Getting paid to drink (but in an informative, educational manner)

In my other professional life, I help manage a small craft beer bar in South East London (The Beer Shop London – no, I’m not sure SEO was at the front of their minds when setting up, either). I’ve been there on and off for years – the owners are great, the regulars are great and the ethos of ever-rotating beers and well-thought-out non-beers is something I’m proud to serve. As a bonus, just keeping on top of our offer acts as excellent research into what’s happening in beer.

We like to do a big knees-up a few times a year and, especially given the battering the last eighteen months of covid has given everyone, our annual August Bank Holiday do loomed large in the imagination. So, if you’re going to go big, where better to build it around than Belgium? You’ve got the history, the variety, the eccentricity and the quality, all rolled up into one delightful national package. Lots of back-and-forth ensued about which beers should be included, revisions based on the fact that, no, Westvleteren weren’t willing to send us a keg of 12, not even if we wore cassocks and fasted on a Friday. Anyhow, the upshot was, amongst an amazing haul of beers, we got our hands on a small number of some older vintages of the Straffe Hendrik Wild and Lee and Lauren (those lovely owners I mentioned) asked if I’d be interested in talking a select group through a vertical tasting?

Now, I’m not a great fan of public speaking, but even feeling nervy at the prospect, I couldn’t turn this down. De Halve Maan in Brugge/Bruges is a delightful brewery, and their Wild is a gem of a beer. (A quick note, Straffe Hendrik is the labelling the brewery uses for their Tripel and Quad, alongside a Blonde and the Dubbel under Brugse Zot). The Straffe Hendrick Tripel, already good, is seeded with a small amount of Brettanomyces (often referred to as “Brett”), given three months to mature and then let out into the world. The obvious point of comparison is that marvellous chimera, Orval and, like it, each bottle will continue to develop slowly and in its own way.

Where standard brewing yeasts start fast, work fast, largely restrain themselves to eating what the brewer wants them to and have a narrow temperature window in which they’ll work; Brettanomyces starts slowly, works slowly, will consume anything going and has been known to return to activity even after the most apocalyptic cleaning regimen, let alone a change in temperature.

This is all very interesting, but what does it mean for the beer? Well, Brett doesn’t just eat up sugars that normal brewing yeasts can’t cope with, it also gives off a panoply of interesting and unique flavour compounds while doing so. Different varieties shift in emphasis, but if you’ve seen heard the tasting notes “barnyard” or “horse blanket”, you’re probably looking at the hand of Brett. In addition to those perhaps unappetising-sounding elements, there’s also a propensity for big tropical fruit aromas – ripe pineapple, dried banana and so forth.

Now, Brett works very slowly, which is why a vertical tasting comes to the fore. Each year represents a snapshot of where the beer is going, because Brett won’t finish its work on a strong beer in mere months. Maturing strong beers gives interesting results anyway, but when there’s a live and active culture still in the bottle, there’s so much more that could happen.

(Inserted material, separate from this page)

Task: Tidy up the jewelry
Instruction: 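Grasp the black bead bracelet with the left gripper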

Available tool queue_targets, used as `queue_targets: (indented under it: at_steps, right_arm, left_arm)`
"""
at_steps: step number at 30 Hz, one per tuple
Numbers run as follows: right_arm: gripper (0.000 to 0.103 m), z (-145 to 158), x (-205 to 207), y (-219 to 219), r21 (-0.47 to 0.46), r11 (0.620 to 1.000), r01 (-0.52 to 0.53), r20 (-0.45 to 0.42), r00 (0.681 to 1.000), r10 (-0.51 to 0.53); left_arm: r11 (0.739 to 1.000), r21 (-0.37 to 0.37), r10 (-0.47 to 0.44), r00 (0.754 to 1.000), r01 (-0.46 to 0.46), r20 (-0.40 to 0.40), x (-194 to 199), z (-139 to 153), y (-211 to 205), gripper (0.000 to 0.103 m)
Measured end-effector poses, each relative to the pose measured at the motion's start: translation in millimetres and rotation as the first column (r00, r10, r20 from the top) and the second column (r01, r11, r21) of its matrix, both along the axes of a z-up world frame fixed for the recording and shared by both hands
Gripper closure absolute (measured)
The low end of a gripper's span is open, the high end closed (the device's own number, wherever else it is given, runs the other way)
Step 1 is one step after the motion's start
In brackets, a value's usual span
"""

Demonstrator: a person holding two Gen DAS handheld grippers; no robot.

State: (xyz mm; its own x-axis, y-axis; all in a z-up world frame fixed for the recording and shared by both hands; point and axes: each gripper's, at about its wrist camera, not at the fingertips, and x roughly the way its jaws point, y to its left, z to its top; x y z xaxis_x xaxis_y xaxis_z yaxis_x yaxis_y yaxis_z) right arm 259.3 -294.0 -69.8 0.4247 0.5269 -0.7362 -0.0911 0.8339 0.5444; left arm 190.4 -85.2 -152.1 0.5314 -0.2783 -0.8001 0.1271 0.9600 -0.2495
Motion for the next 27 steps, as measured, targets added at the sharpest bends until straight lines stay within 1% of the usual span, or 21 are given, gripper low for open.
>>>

So, on the day, having discussed a bit about the brewery, its history and the beer, we got started* with their Tripel, to give an idea of what the beer tastes like unaltered. As you might expect, it’s delightfully aromatic, with orange, sweet spices, a touch of light caramel and honey, warm bready malt and a little herbal hop top note.

Shifting to a Wild 2018, you could immediately see the changes the Brett was wreaking. Spritzier, slighty drier, and with the fruity notes ramping up, even as a touch of funky complexity showed itself. Working back through the years 2017, 2016 and 2015 brought out two key points – one expected, and one less so. The expected part was that the Brett characteristics increased, so that by the 2015 vintage, there was virtually no perceivable sweetness, whilst the beer gained a riot of dried mango, ripe pineapple and funkier notes. The part that blindsided me somewhat, though it probably shouldn’t have, was that this didn’t happen linearly. The 2016 was less Brett-y that the 2017, and to be honest, I’d thought that all of them would be farther along the track than they were. Luckily I am a master of quick rationalisations, so was able to point to the fact that this was a perfect example of how Brettanomyces does things at its own pace.

Between what I suspect is a quite a light dosing of Brett in the Wild and the fact that a tripel gives it a lot to chew on, this is a great example for a vertical tasting, giving you a long trail of interesting changes without tipping over into ‘challenging’ flavour profiles that not everyone will be into.

It does remind me that I’ve a five year bloc of Orval that I need to pay attention to – it develops rather less patiently than the Wild did!

If you want to know more about aging beers, vertical tastings or anything else that came up in this blog, please feel free to send me a message. The standard book on the subject is Vintage Beer by Patrick Dawson (available here or here), which covers the topic and is well worth a look.

*Despite my best intentions, I wasn’t able to jot down any tasting notes – the multitasking required to that, talk to the group and drink all at one time was beyond me, so there’s a certain brevity at this point.